Por Melina Sullivan
Desde el pasado lunes 23 de noviembre por la noche, en la pared ubicada frente a la puerta del Museo Nacional de Bellas Artes, Av. del Libertador 1473, cuelga una joya de la colección de Berni, Pesadilla de los injustos o La conspiración del mundo de Juanito Laguna trastorna el sueño de los injustos. Es una de las obras más importantes dentro de la serie original de Juanito Laguna, ese niño que vive en una villa miseria del Bajo Flores que Berni presentó en la galería Witcomb en 1961 y sobre el que continuó trabajando hasta 1978. Esta obra ya había pasado por el Museo en las muestras sobre Berni de 1984 y 1997 y también fue parte del envío premiado en la Bienal de Venecia de 1962.
La pintura, un díptico de trescientos por cuatrocientos centímetros, conjuga "monstruos" con la vertiente narrativa, política y social de la serie.
Para la obra parece no haber pasado el tiempo; las figuras monstruosas de los marginados, los penetrantes colores y figuras que nacen del lienzo siguen aún vivos y la historia argentina que Berni ya veía en 1961 todavía interpelan la actualidad.
Seis meses atrás se había anunciado, durante la feria de arteBa, la intención de comprar Pesadilla de los injustos, que estaba en la galería Sur, y así comenzó la serie de trámites administrativos requeridos para la aprobación y la adquisición de la obra.

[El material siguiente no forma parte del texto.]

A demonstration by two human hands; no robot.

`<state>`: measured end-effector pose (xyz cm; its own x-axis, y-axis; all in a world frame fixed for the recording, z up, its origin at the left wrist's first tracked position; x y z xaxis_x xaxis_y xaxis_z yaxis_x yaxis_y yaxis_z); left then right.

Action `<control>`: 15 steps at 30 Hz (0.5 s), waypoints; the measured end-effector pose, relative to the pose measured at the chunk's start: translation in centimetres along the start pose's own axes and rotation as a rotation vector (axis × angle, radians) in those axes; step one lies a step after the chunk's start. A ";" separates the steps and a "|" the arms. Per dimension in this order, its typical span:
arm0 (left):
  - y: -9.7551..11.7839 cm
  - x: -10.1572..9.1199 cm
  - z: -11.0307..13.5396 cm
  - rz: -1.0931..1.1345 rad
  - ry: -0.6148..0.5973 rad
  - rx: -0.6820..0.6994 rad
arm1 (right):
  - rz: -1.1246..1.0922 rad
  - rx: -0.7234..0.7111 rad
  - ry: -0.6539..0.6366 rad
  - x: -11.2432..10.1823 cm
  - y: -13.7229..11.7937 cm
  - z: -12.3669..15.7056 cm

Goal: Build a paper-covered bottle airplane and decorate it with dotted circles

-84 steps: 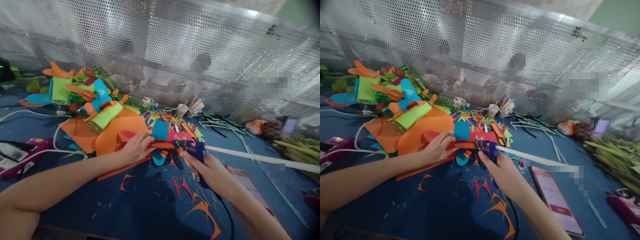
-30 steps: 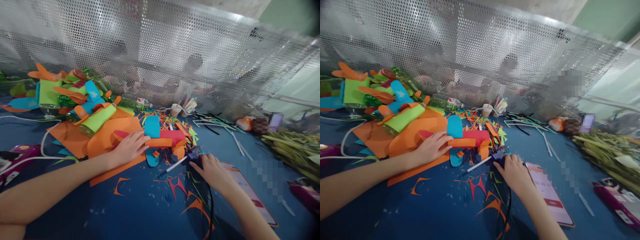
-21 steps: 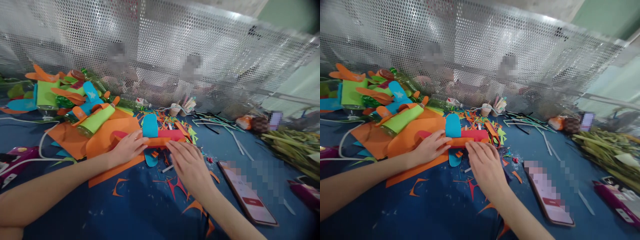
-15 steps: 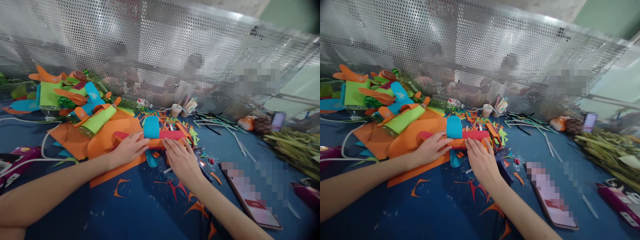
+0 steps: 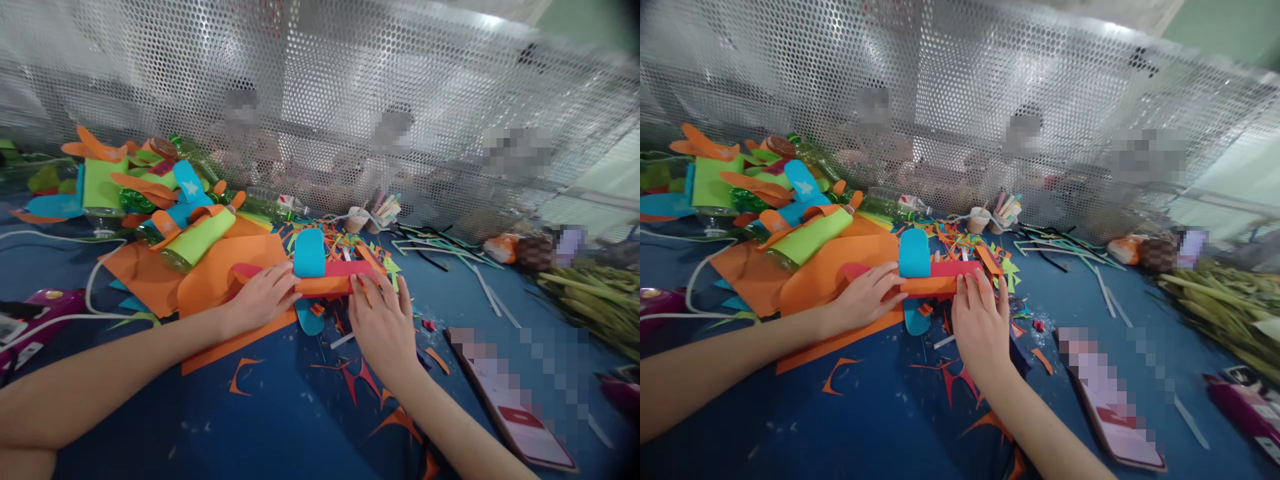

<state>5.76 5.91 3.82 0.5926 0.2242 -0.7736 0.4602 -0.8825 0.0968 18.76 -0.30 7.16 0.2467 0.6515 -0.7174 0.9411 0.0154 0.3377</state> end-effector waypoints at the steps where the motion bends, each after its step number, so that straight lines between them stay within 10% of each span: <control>1: 0.0 0.0 0.0 -0.002 0.004 0.004 | 0.000 0.006 0.002 -0.1 0.0 0.0; 15: -1.5 -0.2 -1.0 0.159 -0.077 -0.132 | -0.053 -0.079 -0.035 0.9 0.3 -0.3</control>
<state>5.59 7.62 4.43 0.6146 0.0496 -0.7873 0.4502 -0.8416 0.2984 19.16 0.49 6.77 0.2065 0.6215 -0.7557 0.9321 0.1100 0.3451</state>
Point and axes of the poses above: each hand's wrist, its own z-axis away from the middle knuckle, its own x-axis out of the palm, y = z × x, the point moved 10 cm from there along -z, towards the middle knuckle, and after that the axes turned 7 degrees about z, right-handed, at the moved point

Recién el miércoles de la semana anterior se firmaron los documentos para la compra en la sede de la Secretaría de Cultura de la Nación.
Por primera vez el museo compró con presupuesto propio destinado a adquisiciones. El museo pagó medio millón de dólares, alrededor de 1.920.000 pesos, por esta nueva adquisición, un lienzo extendido en dos enormes paneles. Para realizarse la compra, Lili Berni, la hija del pintor, rebajó el precio casi a la mitad.
La obra podrá apreciarse en el hall de entrada del museo durante sesenta días y luego pasará a una sala de exhibición común, con la que Bellas Artes celebrará el Bicentenario, entre mayo y junio de 2010. Después, la muestra de Berni se trasladará a la pinacoteca de San Pablo y luego a Río de Janeiro.